Friday, July 24, 2009

Swatting At Flies

Hard on the heels of my decision to take up the issue of religion and its place in our public life, I have come across an article at Economist.com entitled "The Silliest Smear".
IT'S hardly a new charge against atheists, but it has come up again several times recently in the blogosphere: that today's secularists, atheists, anti-theists and whatnot, including the publicly active ones, are "just as fundamentalist as the fundamentalists". It appears again and again in reader e-mails sent to Andrew Sullivan's blog (currently in the hands of guest-bloggers). This trope needs to be laughed out of existence, immediately.

Laughed out of existence? A smear? The evidence for this kind of talk . . .
First and most salient, as Oxford's Tim Garton Ash writes, "there are no al-Darwinia brigades making bombs in secret laboratories in north Oxford." Yes, sigh, many atheists like Christopher Hitchens and Daniel Dennet are just as convinced that there is no God as Osama bin Laden is convinced that there is no god but God and Muhammad is his messenger. On one hand you have faith that makes people fly planes into buildings, genitally mutilate young girls, murder abortion doctors (in church), stone adultresses, outlaw certain forms of consensual sex or even just make it impossible to buy beer on Sunday in some states. On the other hand there is the atheist "faith" that makes people write smug op-eds, put ads on buses (see photo), file frivolous lawsuits against nativity scenes on public property, and the like. Show me what harm in the world a prominent atheist intellectual has done.

Ah, but Stalin and Hitler and Mao! Give me a break. Sure, they were atheists. But they did not kill because they were atheists. Hitler was a fanatical racist and Mao and Stalin fanatical communists, and they killed in the name of those fundamentalist philosophies.

This last paragraph is just factually inaccurate. Writing off the mass death in the name of atheist political ideologies by laying it at the feet of the personal psychoses of the political leaders is to diminish their crimes, and to ignore the reality that, at least in the case of the communist criminals, they were either actively murdered or passively allowed to die in the name of something called "scientific socialism". Not just atheism, but the rational reconstruction of the social order. In the case of Hitler, the issue becomes more than confused due to the fact that the Nazi movement was beginning to move in an officially pagan direction even as the Second World War began to go badly. Be that as it may - replacing one religion with another hardly matters in this case precisely because at a deeper level, contempt for human life was part and parcel of the Nazi ideology - to dismiss the reality that millions of human beings died in the 20th century in the name of atheist ideology as hardly worth mentioning in the same breath as Islamic terrorism or Christianist violence here in the United States, in my opinion, makes an interlocutor hardly serious.

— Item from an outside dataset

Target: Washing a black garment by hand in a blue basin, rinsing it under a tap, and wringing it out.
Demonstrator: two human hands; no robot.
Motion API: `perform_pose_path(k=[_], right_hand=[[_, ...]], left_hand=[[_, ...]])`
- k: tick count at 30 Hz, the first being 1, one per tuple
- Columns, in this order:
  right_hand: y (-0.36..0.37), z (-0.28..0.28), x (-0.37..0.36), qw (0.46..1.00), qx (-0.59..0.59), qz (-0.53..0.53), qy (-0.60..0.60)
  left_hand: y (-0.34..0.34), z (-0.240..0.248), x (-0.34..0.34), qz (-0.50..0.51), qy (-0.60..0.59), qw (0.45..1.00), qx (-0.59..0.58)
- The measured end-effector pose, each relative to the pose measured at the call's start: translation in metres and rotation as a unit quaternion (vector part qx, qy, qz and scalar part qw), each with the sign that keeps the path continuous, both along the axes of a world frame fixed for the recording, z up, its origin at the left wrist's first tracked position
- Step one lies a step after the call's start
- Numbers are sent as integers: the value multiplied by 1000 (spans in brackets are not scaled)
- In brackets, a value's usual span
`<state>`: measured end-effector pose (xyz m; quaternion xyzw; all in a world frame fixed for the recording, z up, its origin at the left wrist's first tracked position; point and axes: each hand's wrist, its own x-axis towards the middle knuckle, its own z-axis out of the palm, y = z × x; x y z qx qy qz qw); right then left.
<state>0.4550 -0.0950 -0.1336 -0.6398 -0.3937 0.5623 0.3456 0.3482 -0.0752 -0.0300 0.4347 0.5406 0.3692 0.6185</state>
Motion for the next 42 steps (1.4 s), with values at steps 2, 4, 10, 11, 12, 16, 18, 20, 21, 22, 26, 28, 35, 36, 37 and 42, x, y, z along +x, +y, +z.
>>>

It is also good that the author mentions Christopher Hitchens. In the aftermath of the 2001 terrorist attacks, Hitchens, effectively, switched ideological sides. Viewing the issue as not as a complex mix of history, religion, anti-imperialism, and even racim, but rather as a simple war of civilization confronted by barbarian hordes, Hitchens ceased writing for The Nation, and began to vocally support George W. Bush and his Administration, going so far as to endorse Bush for a second term in 2004. This put Hitchens in the odd (for him at any rate) position of defending an Administration dedicated to the same irrational principles that he claimed to abhor in Americas adversaries. A vocal proponent of the American invasion of Iraq, and a supporter of our continued presence, while perhaps not a trigger-man, he has nonetheless pimped a destructive, illegal war, and in the process supported a gang of fundamentalist know-nothings and crooks, perhaps the single worst eight year term of any President in American history. As far as I am concerned, his refusal to acknowledge the Iraq invasion as a horrid error that should never even have been offered as a possibility, and his unflagging cheerleading for Pres. Bush have left blood on his hands no less than on far more well-known Bush-pimps like Charles Krauthammer and William Kristol.

That he's an atheist is neither here nor there. His moral myopia is not a result of his atheism. Yet, he is no different than a fundamentalist Christian who refuses to condemn a murderer of an abortion doctor.

To say that atheists are somehow morally superior to religious believers because some of our current troubles are rooted in religious belief is to celebrate a bit prematurely. In reality, human beings are quite willing and able to kill, either individually or collectively, then make up the reasons afterward, religion being only part of the mix. It is not a "silly smear" to note that some of the most vocal opponents of "religion" are moral lepers who nevertheless are celebrated by some as enlightened leaders against a benighted few who still cling to medieval myths and ancient writings rather than the greatness and power of modern science and rationality. Rather, that's just pointing out some sad facts.

There are some serious issues concerning the role of religion in our public life, and its deleterious effects. To casually dismiss as "silly" the reality that this discussion is not helped by ethically-challenged neo-Nazis who actually believe it possible to eradicate "religion" when they show no understanding of religion not only doesn't help. It shows as much ignorance as we religious folk are supposed to practice.